Bayer’s net profit fell to €574 million ($894 million), but the previous year’s figure had been boosted by the sale of a subsidiary. Second quarter sales rose by 3.6 percent to €8.511 billion, and pre-tax operating profit gained five percent to €1.896 billion.
“We succeeded in significantly improving our operating result although exchange rates remained unfavorable and energy and raw material costs continued to rise,” Bayer chairman Werner Wenning said in statement.
The group raised its full year outlook moreover, saying that the growth of sales would be “more than five percent on a currency- and portfolio-adjusted basis.” Pre-tax operating profit was also expected to rise, but Bayer did not put a figure on that forecast.

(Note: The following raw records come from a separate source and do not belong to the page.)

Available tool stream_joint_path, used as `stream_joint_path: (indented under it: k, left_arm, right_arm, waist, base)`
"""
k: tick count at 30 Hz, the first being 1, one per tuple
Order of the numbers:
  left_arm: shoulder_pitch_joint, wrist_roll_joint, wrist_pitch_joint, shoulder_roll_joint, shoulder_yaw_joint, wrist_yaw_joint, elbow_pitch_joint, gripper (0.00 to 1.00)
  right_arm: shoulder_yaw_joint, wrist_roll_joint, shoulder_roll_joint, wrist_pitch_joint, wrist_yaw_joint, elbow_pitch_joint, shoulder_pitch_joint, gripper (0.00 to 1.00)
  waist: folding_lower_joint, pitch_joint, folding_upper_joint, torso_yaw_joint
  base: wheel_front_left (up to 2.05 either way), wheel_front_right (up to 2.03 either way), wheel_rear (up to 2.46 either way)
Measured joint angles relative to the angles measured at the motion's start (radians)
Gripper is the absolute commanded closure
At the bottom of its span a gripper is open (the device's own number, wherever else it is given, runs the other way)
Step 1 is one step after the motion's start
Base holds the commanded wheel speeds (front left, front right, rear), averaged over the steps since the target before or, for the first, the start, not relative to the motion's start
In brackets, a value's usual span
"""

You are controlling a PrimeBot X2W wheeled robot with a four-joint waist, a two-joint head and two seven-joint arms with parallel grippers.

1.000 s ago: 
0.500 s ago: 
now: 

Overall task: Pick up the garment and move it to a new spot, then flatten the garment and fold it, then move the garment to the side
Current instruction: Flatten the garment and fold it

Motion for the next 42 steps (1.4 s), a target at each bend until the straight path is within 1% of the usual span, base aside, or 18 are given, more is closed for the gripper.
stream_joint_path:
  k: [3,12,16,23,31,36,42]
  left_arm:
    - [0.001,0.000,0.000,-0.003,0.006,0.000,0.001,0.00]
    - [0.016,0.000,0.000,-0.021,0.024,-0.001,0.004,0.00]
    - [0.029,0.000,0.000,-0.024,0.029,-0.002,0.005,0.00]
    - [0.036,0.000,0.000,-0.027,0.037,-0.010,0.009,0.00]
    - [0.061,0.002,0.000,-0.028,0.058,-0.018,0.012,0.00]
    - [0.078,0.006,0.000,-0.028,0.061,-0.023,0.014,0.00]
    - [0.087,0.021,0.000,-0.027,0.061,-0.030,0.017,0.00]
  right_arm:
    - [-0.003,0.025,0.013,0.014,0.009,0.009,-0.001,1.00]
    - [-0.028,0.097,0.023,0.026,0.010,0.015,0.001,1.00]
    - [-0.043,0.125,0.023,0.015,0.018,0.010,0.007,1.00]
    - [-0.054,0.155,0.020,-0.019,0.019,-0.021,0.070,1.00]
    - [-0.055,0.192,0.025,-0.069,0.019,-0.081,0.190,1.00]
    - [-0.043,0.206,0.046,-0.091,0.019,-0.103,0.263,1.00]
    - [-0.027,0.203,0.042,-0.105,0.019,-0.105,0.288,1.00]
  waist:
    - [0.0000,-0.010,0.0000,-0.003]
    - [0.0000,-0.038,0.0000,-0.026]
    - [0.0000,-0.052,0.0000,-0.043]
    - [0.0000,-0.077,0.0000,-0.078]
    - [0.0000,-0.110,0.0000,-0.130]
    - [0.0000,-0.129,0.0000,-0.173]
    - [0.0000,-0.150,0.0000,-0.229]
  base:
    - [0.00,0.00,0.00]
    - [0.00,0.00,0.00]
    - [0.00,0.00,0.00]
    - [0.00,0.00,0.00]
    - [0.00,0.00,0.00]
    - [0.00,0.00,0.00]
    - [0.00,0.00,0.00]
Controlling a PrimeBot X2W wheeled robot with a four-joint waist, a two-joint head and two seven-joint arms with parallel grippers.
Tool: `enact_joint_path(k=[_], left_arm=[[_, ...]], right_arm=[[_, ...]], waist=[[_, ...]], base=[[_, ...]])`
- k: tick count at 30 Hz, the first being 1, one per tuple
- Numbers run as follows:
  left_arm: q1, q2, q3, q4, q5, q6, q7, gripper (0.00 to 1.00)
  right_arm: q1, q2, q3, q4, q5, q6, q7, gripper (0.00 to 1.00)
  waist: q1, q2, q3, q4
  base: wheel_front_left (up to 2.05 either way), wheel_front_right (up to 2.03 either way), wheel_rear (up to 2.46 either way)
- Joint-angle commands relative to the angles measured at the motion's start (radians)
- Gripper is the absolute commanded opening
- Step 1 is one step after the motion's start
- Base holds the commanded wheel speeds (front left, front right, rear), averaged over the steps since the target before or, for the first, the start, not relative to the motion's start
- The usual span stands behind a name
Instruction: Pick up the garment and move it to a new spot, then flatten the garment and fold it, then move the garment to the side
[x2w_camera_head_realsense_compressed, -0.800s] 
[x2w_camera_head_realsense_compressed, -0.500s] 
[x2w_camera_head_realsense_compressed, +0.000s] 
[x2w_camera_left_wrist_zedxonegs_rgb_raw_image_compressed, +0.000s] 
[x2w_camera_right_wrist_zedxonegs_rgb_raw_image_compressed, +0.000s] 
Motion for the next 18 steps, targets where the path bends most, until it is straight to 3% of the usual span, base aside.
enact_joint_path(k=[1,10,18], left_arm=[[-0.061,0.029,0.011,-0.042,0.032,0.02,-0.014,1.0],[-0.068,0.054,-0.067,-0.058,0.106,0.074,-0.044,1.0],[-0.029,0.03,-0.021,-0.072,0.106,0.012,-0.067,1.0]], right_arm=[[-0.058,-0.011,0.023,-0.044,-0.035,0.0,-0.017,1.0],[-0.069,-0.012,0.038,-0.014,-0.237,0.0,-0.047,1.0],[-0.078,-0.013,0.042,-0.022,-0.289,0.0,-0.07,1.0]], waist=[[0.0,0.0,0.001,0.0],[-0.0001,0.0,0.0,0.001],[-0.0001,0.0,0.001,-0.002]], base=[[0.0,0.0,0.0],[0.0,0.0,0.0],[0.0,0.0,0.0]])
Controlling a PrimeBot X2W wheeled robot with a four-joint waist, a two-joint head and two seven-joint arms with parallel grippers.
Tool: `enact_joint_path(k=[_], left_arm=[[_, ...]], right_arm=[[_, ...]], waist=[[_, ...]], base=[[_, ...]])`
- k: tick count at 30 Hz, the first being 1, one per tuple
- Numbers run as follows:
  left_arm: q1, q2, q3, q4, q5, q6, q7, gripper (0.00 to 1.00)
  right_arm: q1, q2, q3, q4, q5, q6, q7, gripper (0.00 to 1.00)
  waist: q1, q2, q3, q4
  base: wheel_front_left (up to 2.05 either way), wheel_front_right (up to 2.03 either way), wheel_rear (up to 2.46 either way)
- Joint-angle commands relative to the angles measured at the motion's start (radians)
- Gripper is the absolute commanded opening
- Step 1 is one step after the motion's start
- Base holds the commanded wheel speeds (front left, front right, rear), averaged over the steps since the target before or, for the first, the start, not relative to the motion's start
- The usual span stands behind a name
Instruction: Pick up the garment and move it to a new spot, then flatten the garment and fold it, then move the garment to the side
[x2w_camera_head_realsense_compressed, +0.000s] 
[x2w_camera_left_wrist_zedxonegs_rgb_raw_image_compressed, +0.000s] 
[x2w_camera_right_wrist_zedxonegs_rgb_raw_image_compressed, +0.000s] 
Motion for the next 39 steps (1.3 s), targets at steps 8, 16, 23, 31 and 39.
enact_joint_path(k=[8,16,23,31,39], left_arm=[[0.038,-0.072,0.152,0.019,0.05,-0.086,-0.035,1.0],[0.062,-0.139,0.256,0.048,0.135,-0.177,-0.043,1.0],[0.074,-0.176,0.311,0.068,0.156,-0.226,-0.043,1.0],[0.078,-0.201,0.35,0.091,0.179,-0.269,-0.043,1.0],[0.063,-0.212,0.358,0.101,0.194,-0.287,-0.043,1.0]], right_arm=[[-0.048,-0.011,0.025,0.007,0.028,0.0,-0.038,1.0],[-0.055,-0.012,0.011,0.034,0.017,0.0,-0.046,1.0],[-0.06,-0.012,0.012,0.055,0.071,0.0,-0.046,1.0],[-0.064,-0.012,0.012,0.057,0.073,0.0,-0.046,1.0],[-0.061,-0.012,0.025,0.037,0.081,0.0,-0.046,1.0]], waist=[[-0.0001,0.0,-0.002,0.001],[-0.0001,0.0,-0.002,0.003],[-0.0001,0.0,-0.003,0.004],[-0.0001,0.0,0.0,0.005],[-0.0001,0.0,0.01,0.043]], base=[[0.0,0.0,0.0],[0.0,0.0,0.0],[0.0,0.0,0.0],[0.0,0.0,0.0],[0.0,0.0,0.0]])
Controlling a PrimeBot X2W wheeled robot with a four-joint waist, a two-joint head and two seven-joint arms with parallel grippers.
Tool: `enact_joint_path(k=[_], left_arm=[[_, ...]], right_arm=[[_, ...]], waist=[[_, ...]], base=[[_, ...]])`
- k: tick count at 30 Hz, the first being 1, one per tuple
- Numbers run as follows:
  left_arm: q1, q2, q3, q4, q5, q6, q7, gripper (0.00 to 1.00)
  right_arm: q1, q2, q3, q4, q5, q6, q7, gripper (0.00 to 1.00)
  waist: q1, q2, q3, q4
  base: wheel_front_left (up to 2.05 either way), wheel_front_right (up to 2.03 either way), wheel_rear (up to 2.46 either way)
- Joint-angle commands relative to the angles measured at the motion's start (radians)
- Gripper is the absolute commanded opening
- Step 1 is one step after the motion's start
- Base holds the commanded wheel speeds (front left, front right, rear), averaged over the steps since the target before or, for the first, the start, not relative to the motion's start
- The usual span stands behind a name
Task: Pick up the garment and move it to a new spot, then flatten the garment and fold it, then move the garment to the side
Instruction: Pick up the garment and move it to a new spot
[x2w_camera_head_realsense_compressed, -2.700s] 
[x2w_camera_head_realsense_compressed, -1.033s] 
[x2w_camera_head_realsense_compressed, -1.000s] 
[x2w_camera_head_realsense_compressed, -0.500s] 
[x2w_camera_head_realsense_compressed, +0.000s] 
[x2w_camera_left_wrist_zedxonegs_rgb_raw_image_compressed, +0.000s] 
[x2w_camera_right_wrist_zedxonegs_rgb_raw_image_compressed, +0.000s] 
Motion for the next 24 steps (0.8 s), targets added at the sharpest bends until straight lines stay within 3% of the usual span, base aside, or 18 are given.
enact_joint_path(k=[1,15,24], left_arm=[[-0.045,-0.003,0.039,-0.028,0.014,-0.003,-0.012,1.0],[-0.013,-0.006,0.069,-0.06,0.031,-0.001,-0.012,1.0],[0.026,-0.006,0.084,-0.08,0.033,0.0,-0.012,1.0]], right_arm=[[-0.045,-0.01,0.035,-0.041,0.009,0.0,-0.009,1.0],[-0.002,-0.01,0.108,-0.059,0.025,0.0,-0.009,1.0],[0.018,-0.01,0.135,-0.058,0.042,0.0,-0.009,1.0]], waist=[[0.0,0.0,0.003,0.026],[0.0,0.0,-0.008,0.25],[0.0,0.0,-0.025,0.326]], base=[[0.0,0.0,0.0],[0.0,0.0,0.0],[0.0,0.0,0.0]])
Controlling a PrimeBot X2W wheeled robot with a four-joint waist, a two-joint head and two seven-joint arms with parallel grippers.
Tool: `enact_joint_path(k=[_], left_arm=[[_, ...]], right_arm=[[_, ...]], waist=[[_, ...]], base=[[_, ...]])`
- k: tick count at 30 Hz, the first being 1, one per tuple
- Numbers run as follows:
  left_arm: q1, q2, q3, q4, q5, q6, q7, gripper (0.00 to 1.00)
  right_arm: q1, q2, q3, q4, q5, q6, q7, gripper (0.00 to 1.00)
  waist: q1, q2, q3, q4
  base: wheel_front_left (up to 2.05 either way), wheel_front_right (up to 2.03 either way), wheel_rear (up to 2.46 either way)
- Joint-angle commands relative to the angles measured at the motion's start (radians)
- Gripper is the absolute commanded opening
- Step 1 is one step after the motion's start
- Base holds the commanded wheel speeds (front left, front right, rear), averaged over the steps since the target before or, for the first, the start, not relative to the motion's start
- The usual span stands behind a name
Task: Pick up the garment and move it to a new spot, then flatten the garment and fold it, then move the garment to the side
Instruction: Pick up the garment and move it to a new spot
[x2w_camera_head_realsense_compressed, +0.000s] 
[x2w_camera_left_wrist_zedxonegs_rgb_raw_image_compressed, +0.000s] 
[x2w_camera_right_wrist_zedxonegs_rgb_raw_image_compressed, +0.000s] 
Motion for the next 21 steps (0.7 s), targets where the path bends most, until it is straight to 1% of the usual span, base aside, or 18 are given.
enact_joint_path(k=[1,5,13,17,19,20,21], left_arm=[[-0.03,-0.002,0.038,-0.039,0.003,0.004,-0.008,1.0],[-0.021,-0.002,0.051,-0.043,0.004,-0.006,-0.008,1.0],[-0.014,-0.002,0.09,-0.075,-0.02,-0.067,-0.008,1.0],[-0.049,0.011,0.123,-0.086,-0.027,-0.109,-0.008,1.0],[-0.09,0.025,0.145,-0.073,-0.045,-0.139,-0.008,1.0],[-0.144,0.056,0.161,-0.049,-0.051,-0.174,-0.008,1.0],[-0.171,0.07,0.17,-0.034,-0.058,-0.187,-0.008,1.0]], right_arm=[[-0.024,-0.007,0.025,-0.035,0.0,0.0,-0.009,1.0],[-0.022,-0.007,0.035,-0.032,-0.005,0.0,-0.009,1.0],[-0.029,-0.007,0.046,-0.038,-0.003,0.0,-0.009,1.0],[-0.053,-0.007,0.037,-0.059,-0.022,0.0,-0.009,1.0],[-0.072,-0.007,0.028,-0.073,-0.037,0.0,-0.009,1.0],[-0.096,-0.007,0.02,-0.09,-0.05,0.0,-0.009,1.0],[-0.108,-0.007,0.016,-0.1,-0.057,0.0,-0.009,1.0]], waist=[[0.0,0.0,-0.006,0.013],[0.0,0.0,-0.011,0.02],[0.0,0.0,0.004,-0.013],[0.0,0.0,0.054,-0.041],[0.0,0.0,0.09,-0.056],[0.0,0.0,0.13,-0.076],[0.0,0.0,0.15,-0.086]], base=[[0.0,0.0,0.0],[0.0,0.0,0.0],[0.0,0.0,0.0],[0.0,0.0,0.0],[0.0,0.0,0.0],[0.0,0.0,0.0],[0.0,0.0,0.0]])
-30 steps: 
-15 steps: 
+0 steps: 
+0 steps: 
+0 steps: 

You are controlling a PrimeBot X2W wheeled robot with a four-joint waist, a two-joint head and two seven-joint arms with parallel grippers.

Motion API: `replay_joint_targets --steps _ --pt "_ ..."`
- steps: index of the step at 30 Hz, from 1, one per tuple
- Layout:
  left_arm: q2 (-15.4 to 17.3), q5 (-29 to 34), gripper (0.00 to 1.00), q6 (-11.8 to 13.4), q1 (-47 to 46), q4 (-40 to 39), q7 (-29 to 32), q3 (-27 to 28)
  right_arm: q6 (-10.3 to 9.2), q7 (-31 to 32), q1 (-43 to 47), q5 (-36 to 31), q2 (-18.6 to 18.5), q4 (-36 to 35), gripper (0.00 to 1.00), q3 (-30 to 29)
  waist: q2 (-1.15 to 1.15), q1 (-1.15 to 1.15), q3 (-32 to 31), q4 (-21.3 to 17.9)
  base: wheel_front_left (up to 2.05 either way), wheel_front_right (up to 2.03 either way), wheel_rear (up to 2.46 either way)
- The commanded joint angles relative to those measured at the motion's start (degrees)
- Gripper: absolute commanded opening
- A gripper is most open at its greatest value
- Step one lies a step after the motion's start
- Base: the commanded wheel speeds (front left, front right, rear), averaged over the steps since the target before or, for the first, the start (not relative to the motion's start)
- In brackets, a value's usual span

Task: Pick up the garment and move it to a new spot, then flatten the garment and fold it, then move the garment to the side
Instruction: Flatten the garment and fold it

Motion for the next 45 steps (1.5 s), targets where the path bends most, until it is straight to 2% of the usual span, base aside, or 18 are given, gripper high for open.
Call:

Wenning said that the group was “particularly pleased at the strong performance of Bayer CropScience,” which turned in a 23-percent sales increase owing to demand for fungicides in particular.
“Our business benefited from the trend on the world agricultural markets and generally favorable weather patterns in Europe and Latin America,” Wenning said.
Bayer’s HealthCare division, the group’s biggest single unit, posted a 6.6 percent increase in sales as it integrated products from the Schering laboratory that Bayer bought in 2006.
Meanwhile, the MaterialScience unit was hit by rising costs of raw materials and the rise of the euro against other major currencies, but posted a sales increase of 5.3 percent “on a currency- and portfolio-adjusted basis,” Bayer said.
Shares in the maker of Aspirin lost 1.78 percent to €54.71, leading decliners in morning trades on the Frankfurt stock exchange, where the Dax index of leading shares had gained 0.78 percent overall.